I tried using the OMAdb R package:

getHOG(id ='GBRA2_HUMAN', members = TRUE)

THE OMA REST API request failed:https://omabrowser.org/api/hog/GBRA2_HUMAN/members/ Here's the original error message: Not Found (HTTP 404).

If I use mapSequence(sequence) using the cannonical sequence from Uniprot, I get three matched targets, neither of which is the cannonical human GABAA alpha2 subunit:

[1] "A0A2R8ZZ28" "H2QPE5" "G3QVC6"

On the other hand, other human GABAA subunits seem to be present in the database (e.g. GBRA1_HUMAN, GBRA3_HUMAN).

The GBRA2_HUMAN sequence I used for searches is the following:

sequence <- 'MKTKLNIYNMQFLLFVFLVWDPARLVLANIQEDEAKNNITIFTRILDRLLDGYDNRLRPG
LGDSITEVFTNIYVTSFGPVSDTDMEYTIDVFFRQKWKDERLKFKGPMNILRLNNLMASK
IWTPDTFFHNGKKSVAHNMTMPNKLLRIQDDGTLLYTMRLTVQAECPMHLEDFPMDAHSC
PLKFGSYAYTTSEVTYIWTYNASDSVQVAPDGSRLNQYDLLGQSIGKETIKSSTGEYTVM
TAHFHLKRKIGYFVIQTYLPCIMTVILSQVSFWLNRESVPARTVFGVTTVLTMTTLSISA
RNSLPKVAYATAMDWFIAVCYAFVFSALIEFATVNYFTKRGWAWDGKSVVNDKKKEKASV
MIQNNAYAVAVANYAPNLSKDPVLSTISKSATTPEPNKKPENKPAEAKKTFNSVSKIDRM
SRIVFPVLFGTFNLVYWATYLNREPVLGVSP'

Many thanks.

software error OMA R oma • 1.2k views

ADD COMMENT • link updated 5.6 years ago by Christophe Dessimoz ▴ 740 • written 5.6 years ago by asente ▴ 30

score 5 · Accepted Answer · 2019-12-03

The reason for this is that OMA is quite stringent when mapping IDs. For human, OMA uses the genome provided by Ensembl. The protein sequence we consider for the gene you are interested in (human gene "GABRA2") is a different isoform in OMA vs UniProt.
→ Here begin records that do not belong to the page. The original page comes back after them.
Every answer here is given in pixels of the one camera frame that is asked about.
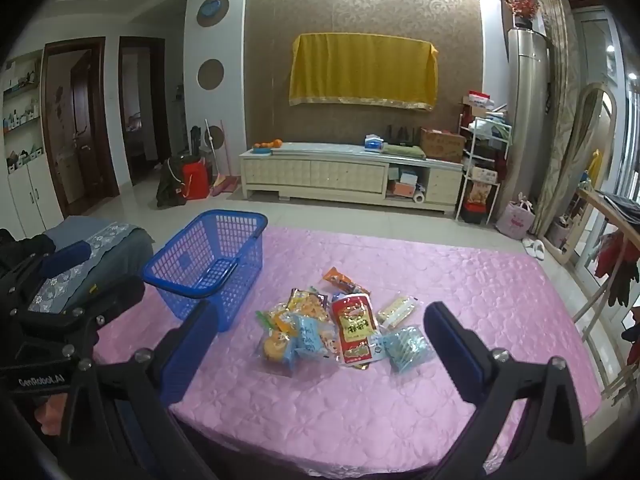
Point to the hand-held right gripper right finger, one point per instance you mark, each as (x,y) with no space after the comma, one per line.
(452,355)

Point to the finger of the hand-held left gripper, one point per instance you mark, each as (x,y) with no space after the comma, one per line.
(62,262)
(110,300)

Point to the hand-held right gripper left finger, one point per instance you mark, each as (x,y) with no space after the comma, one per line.
(186,355)

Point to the small light blue snack packet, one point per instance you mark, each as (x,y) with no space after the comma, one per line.
(407,347)

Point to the blue plastic basket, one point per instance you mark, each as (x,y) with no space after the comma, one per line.
(172,285)

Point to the pale cracker snack packet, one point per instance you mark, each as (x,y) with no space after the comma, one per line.
(397,310)

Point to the orange bun snack packet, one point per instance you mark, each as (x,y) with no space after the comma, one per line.
(276,349)

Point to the yellow green-tipped snack packet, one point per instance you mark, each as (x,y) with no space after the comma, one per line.
(274,317)

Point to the large red snack packet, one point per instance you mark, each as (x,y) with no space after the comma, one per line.
(355,327)

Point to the yellow peanut snack packet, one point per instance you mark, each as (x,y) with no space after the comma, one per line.
(307,302)

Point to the orange sausage snack packet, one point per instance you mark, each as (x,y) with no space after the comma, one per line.
(337,277)

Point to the dark cloth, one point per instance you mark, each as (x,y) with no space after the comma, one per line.
(25,247)

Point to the grey chair cover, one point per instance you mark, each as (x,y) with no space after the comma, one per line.
(100,245)

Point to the pink quilted tablecloth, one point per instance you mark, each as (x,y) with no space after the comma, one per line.
(350,410)

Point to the dark bag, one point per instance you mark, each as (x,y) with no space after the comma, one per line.
(170,185)

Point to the white slipper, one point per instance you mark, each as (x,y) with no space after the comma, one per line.
(539,251)
(529,245)

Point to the pink bag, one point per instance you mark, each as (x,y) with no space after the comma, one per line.
(515,222)

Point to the red bag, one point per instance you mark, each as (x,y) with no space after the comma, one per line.
(196,180)

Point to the dark wooden door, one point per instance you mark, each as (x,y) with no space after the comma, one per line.
(82,110)

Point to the white paper roll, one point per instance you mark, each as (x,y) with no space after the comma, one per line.
(419,197)

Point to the pink broom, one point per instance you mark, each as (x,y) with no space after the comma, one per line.
(225,186)

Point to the orange printed box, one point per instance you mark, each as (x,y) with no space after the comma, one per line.
(482,193)

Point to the white storage rack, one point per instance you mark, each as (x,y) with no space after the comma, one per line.
(463,185)

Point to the red garment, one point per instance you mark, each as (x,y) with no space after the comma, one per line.
(607,255)

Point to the white mop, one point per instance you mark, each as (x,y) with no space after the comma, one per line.
(210,137)

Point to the cardboard box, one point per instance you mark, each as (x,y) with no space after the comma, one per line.
(442,146)

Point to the green cushion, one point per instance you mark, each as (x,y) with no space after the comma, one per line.
(402,151)

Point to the wooden drying rack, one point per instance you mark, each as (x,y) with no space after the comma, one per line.
(595,200)

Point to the cream television cabinet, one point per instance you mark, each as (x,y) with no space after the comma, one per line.
(300,175)

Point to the plate of oranges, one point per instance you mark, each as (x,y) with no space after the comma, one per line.
(267,146)

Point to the blue tissue box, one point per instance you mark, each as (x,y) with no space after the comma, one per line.
(374,144)

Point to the row of dark bottles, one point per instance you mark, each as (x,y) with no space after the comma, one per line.
(400,135)

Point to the silver tower air conditioner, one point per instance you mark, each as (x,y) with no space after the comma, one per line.
(525,110)

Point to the round plaque with blue plate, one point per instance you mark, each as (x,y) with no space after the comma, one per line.
(212,10)

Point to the yellow cloth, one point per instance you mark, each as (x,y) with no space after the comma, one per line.
(360,70)

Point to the glass balcony door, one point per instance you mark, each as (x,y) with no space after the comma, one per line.
(600,45)

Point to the red flower vase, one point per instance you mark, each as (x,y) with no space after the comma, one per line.
(522,7)

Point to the white wall shelf cabinet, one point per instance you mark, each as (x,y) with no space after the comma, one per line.
(25,195)

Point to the round brown wall plaque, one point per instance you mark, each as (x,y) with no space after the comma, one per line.
(218,135)
(210,75)

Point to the dark wooden door frame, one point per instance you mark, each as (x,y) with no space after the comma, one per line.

The one we use in OMA (https://omabrowser.org/oma/info/ENSP00000427603) which is 511 AA long and maps to a different UniProt entry (https://uniprot.org/uniprot/E9PBQ7).

So how can you find GBRA2_HUMAN in OMA?

1) One way would be to use the approximate search functionality, e.g. using the REST API function sequence list (setting the search parameter to "approximate").

https://omabrowser.org/api/docs#sequence-list

For instance, using the library OmaDB in R: mapSequence(sequence,search = "approximate")

2) Another solution would be to map via the gene name GABRA2. You can use the REST API function xref list:

https://omabrowser.org/api/docs#xref

For instance, using the library OmaDB in R: searchProtein('GABRA2')

This returns two human isoforms in OMA, the first of which is ENSP00000427603 (and which was used to infer orthologs).